#### Task directions:
Your task is to repeat all of the data exactly while excluding the pictures.

#### Information supplied:

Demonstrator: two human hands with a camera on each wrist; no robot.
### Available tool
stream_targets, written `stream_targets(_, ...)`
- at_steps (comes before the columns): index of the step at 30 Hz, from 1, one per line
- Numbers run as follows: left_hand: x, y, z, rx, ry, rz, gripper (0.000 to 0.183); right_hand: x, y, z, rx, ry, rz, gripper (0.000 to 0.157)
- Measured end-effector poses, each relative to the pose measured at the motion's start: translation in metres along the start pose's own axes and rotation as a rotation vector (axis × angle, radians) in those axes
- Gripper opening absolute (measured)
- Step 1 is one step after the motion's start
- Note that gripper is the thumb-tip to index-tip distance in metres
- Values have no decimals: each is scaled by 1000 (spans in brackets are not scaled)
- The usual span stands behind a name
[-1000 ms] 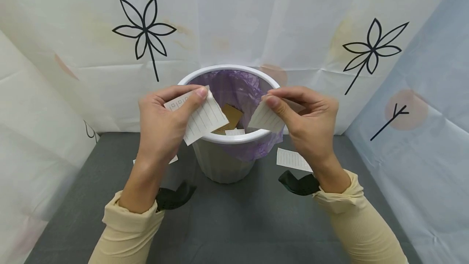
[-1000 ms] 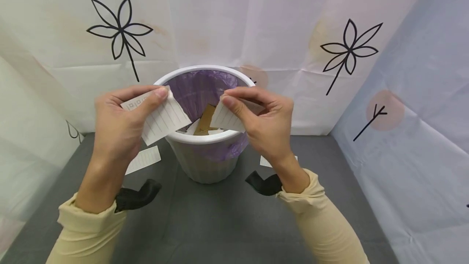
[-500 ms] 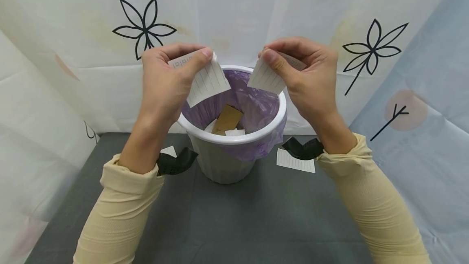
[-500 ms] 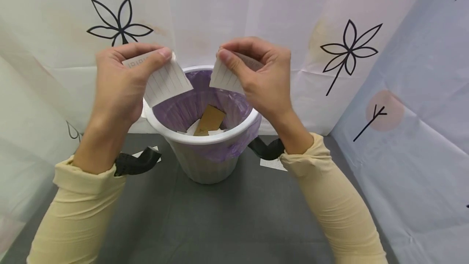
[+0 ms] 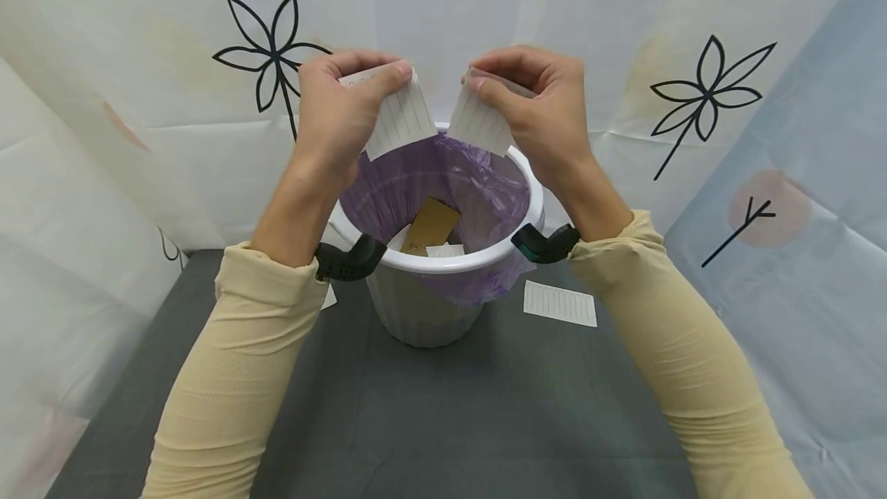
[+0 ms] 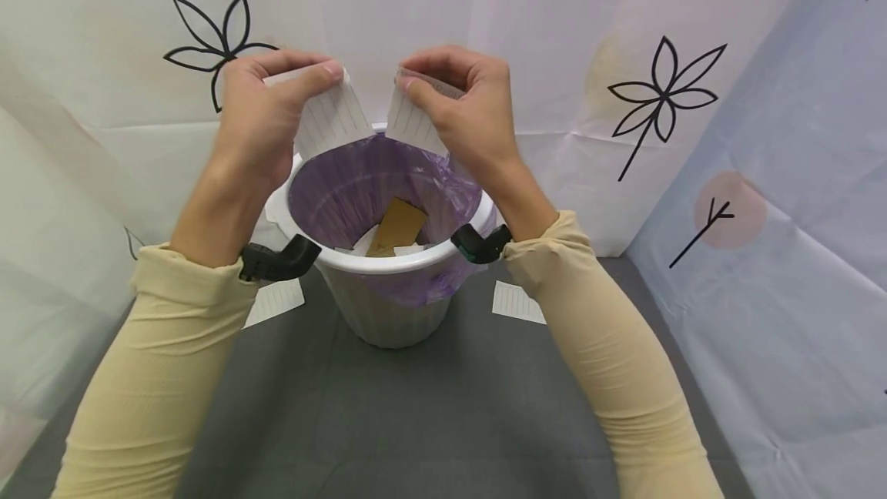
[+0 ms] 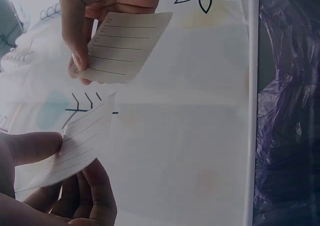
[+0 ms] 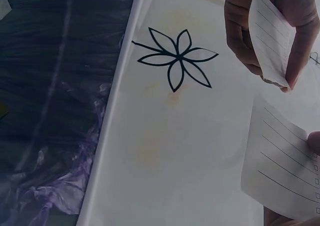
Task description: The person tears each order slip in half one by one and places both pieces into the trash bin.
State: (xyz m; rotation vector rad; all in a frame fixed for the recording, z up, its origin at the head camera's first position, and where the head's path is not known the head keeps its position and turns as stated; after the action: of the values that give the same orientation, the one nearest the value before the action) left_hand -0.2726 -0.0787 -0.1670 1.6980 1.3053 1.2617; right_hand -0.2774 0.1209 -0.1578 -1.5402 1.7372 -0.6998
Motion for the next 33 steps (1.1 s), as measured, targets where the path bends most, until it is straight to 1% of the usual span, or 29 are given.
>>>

#### Task output:
Demonstrator: two human hands with a camera on each wrist; no robot.
### Available tool
stream_targets, written `stream_targets(_, ...)`
- at_steps (comes before the columns): index of the step at 30 Hz, from 1, one per line
- Numbers run as follows: left_hand: x, y, z, rx, ry, rz, gripper (0.000 to 0.183); right_hand: x, y, z, rx, ry, rz, gripper (0.000 to 0.157)
- Measured end-effector poses, each relative to the pose measured at the motion's start: translation in metres along the start pose's own axes and rotation as a rotation vector (axis × angle, radians) in those axes
- Gripper opening absolute (measured)
- Step 1 is one step after the motion's start
- Note that gripper is the thumb-tip to index-tip distance in metres
- Values have no decimals: each is scaled by 1000 (spans in brackets are not scaled)
- The usual span stands behind a name
[-1000 ms] 
[-1000 ms] 
[-500 ms] 
[-500 ms] 
[+0 ms] 
[+0 ms] 
[+0 ms] 
[+0 ms] 
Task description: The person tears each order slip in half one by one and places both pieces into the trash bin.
State: (xyz m; rotation vector rad; all in a frame fixed for the recording, z up, its origin at the head camera's first position, and where the head's path is not known the head keeps its position and turns as stated; after the action: of the values that give the same orientation, the one nearest the value before the action) left_hand -0.2726 -0.0787 -0.1670 1.6980 1.3053 1.2617; right_hand -0.2774 0.1209 -0.1578 -1.5402 1.7372 -0.6998
Motion for the next 33 steps (1.1 s), as measured, targets where the path bends most, until it is straight to 1% of the usual span, or 29 are given.
>>>

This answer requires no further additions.